En 2016, Alexandre Joosten a publié le premier case report d’une combinaison de 2 boucles fermées indépendantes : Propofol-BIS associée à une boucle combinant les variations du volume d’éjection systolique du cœur avec l’administration de bolus de fluide (12). Ce case report a été suivi par une étude publiée en 2018 démontrant la capacité clinique de maintenir le BIS et les paramètres hémodynamiques dans leur range cible dans un groupe de 13 patients subissant une chirurgie vasculaire majeure (13). Les 2 boucles ont fonctionné de manière continue pendant 4700 minutes avec plus de 3000 changements de la concentration cible au site d’action du propofol.
Enfin, en 2020, Alexandre Joosten à l’hôpital Erasme a étudié l’impact de 3 boucles travaillant simultanément (propofol BIS, SVV - fluide et ETCO2-Ventilation) sur la fonction cognitive postopératoire mesurée par des tests psychologiques (14). Les patients du groupe bénéficiant de 3 boucles fermées ont passé plus de temps avec les paramètres cibles au sein de leur range que dans un groupe contrôle, contrôlé manuellement par l’anesthésiste. Les scores de cognition postopératoire après une semaine et 3 mois montraient une différence significative en faveur du groupe contrôlé par les 3 boucles. Cet article avait été associé à un éditorial dans Anesthesiology posant une simple question : quand l’anesthésie robotique sera-t-elle réalité dans la pratique quotidienne ?
Il est clairement démontré aujourd’hui que notre profession a besoin de systèmes de feedback automatisés toujours vigilant qui aident l’équipe d’anesthésie en éliminant la partie répétitive de son activité.

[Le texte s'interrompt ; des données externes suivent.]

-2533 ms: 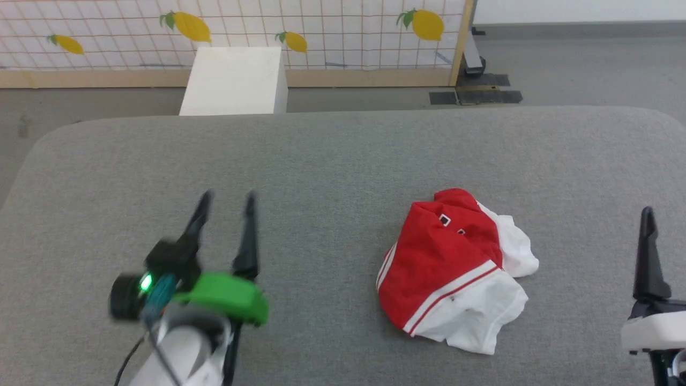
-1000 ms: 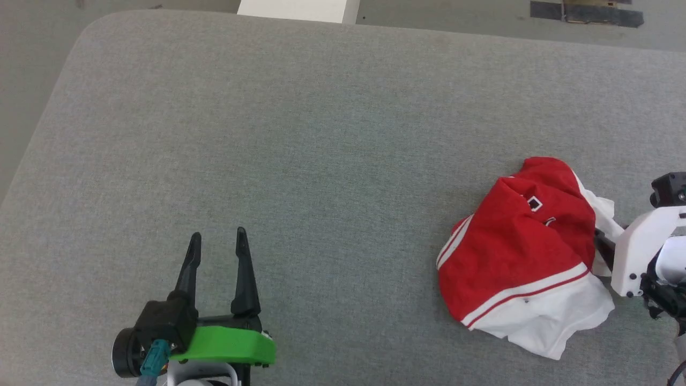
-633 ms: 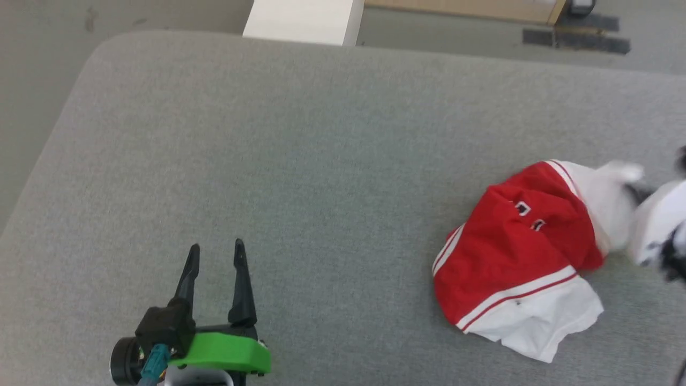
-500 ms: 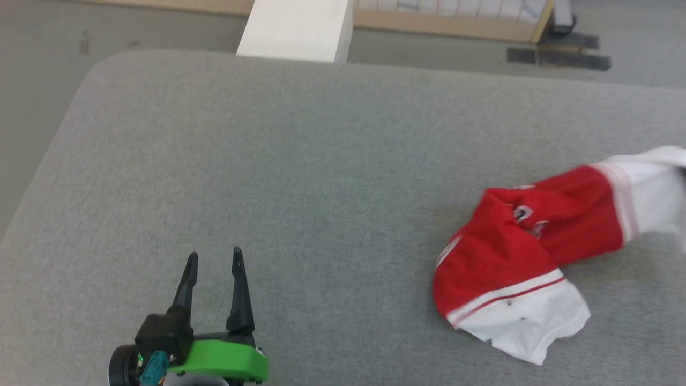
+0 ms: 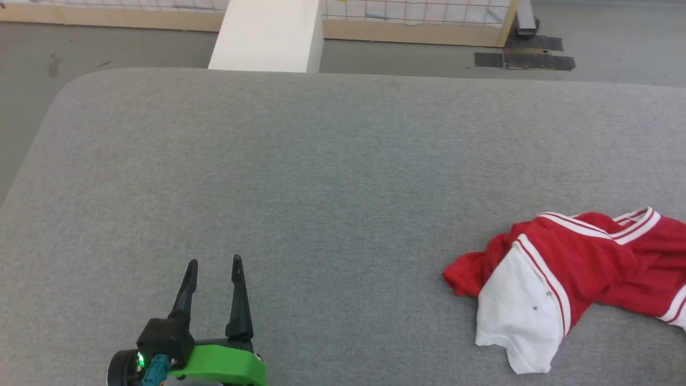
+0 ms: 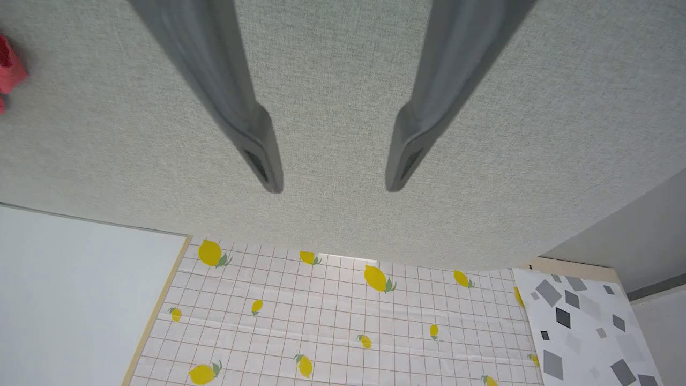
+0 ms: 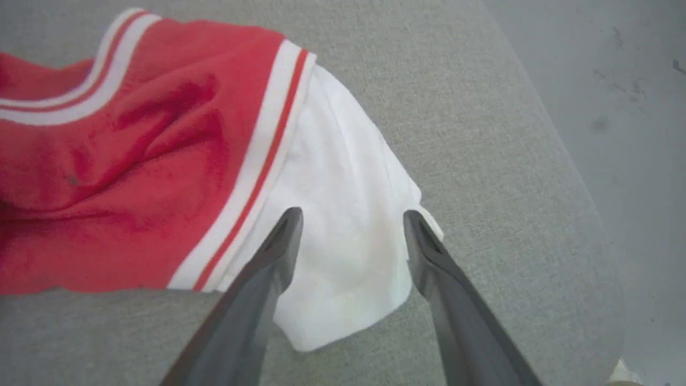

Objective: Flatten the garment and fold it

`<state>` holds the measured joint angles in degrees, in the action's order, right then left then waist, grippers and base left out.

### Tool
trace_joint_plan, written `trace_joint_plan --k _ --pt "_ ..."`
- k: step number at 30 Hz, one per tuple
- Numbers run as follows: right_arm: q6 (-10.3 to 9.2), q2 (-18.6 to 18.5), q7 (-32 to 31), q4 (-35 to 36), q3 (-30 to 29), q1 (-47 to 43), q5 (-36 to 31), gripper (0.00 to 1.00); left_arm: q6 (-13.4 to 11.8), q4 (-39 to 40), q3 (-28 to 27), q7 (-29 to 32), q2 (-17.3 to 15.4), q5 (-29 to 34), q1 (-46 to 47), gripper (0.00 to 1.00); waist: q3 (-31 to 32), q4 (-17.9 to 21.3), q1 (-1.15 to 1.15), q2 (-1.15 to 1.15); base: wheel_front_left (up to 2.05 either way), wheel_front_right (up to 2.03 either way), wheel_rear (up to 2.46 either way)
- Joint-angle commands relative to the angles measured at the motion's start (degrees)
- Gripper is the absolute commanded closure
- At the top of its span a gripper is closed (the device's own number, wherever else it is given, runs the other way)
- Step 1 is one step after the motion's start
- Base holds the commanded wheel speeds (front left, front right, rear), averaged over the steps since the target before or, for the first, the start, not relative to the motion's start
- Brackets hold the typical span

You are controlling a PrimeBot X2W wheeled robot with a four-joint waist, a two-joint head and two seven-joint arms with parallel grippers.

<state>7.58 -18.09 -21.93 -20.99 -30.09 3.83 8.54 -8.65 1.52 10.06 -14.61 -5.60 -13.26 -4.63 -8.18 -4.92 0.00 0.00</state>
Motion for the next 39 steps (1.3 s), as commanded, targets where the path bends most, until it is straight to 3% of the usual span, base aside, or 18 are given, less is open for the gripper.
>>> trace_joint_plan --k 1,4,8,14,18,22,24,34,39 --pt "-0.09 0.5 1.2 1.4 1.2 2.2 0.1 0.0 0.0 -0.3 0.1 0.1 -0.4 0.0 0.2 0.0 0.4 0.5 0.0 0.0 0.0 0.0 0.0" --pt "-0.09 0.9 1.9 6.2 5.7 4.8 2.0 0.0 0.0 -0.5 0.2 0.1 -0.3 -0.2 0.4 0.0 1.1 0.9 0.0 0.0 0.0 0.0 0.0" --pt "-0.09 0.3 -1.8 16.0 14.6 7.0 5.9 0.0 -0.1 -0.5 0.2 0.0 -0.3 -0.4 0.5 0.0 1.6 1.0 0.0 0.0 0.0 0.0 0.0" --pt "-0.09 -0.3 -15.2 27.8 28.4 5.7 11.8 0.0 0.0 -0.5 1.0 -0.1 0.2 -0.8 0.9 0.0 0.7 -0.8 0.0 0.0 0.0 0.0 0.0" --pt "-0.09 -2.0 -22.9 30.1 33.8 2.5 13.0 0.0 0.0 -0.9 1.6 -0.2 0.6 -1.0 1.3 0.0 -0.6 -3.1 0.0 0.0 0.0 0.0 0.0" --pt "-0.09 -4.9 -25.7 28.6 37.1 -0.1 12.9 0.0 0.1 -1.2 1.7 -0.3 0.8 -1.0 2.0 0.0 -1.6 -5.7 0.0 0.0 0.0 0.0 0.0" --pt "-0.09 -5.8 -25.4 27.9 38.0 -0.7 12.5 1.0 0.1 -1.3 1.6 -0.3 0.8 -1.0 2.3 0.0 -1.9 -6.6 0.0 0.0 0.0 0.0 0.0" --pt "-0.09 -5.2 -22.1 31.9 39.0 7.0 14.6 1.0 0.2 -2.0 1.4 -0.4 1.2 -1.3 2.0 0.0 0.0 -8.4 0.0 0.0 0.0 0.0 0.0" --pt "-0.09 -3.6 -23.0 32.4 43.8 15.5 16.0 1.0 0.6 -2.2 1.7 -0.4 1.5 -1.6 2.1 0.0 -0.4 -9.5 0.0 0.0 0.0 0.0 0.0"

De plus, l’intérêt de l’utilisation d’un système d’aide à la décision et de l’intelligence artificielle pour optimaliser l’administration de fluide pendant une chirurgie abdominale est récemment démontrée par le belge Sean Coeckelenbergh (15). L’Intelligence artificielle fait évidemment partie de l’avenir de l’anesthésie mais de nouvelles drogues d’anesthésie comme le remimazolam et le cipropofol avec un profil pharmacocinétique encore plus performant que le propofol sont aussi en développement. Bienvenue dans l’anesthésie intelligente du futur.